No que diz respeito ao exercício físico, a ciência demonstrou que a atividade física melhora a capacidade cognitiva, mesmo que seja iniciada numa fase tardia da vida. Os investigadores determinaram que a melhor fórmula de exercício físico para estimular o cérebro e prevenir o declínio cognitivo deve ter três ingredientes, conforme compilado por cientistas do movimento da Universidade de Paris-Saclay. Em primeiro lugar, deve haver uma estimulação física de intensidade pelo menos moderada (exercícios cardiovasculares, de reforço muscular, de flexibilidade e de equilíbrio). Em segundo lugar, a incorporação de estímulos cognitivos (como a planificação de movimentos coreografados ou a necessidade de antecipar ações) pode ser mais eficaz. E, por último, descobriram que o melhor desempenho cognitivo do exercício físico será alcançado com atividades desportivas ou de grupo, uma vez que estas favorecem a interação social.
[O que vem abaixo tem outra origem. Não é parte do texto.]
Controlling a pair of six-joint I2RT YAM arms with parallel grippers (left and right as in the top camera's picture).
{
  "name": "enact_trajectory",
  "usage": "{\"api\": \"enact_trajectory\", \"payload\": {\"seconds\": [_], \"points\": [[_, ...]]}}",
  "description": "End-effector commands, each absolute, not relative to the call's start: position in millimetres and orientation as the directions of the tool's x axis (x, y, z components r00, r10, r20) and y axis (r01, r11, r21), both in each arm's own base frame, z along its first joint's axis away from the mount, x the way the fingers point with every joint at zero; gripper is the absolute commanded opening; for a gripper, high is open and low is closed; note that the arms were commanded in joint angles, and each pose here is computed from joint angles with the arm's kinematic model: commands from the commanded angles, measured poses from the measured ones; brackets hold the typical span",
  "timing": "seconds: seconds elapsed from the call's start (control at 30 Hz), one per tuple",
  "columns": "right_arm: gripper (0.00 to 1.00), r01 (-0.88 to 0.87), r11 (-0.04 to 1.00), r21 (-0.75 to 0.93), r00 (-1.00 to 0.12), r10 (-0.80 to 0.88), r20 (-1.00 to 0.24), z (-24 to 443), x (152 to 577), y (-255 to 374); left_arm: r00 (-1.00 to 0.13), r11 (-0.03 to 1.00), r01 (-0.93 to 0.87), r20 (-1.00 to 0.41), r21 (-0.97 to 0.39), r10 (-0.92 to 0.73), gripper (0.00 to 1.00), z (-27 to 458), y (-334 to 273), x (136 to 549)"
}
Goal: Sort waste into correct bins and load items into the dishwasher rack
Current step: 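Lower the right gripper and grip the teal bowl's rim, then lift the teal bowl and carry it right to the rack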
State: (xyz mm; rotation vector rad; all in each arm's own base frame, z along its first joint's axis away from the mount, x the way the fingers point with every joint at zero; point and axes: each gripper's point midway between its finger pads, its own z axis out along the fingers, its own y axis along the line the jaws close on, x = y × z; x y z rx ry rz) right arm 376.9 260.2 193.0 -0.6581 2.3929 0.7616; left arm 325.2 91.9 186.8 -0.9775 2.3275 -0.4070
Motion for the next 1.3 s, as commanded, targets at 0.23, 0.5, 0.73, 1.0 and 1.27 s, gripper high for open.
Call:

Alguns estudos associam igualmente uma sexualidade ativa a uma melhor manutenção das funções cognitivas. No final de 2023, cientistas da Universidade da Pensilvânia e da Universidade da Califórnia publicaram um artigo mostrando que a baixa satisfação sexual na meia-idade pode servir como um sinal de alerta precoce de um futuro declínio cognitivo. “Melhorias na satisfação sexual podem levar a uma melhor função de memória”, explicou Martin Sliwinski, professor de desenvolvimento humano e estudos familiares na Universidade da Pensilvânia, coautor do estudo e diretor do Consórcio de Prevenção de Demência e Gerosociência do Instituto de Pesquisa em Ciências Sociais da Universidade.
Assim, o abrandamento do envelhecimento do cérebro está, em grande medida, ao nosso alcance. É um desafio individual viver melhor os anos que temos pela frente.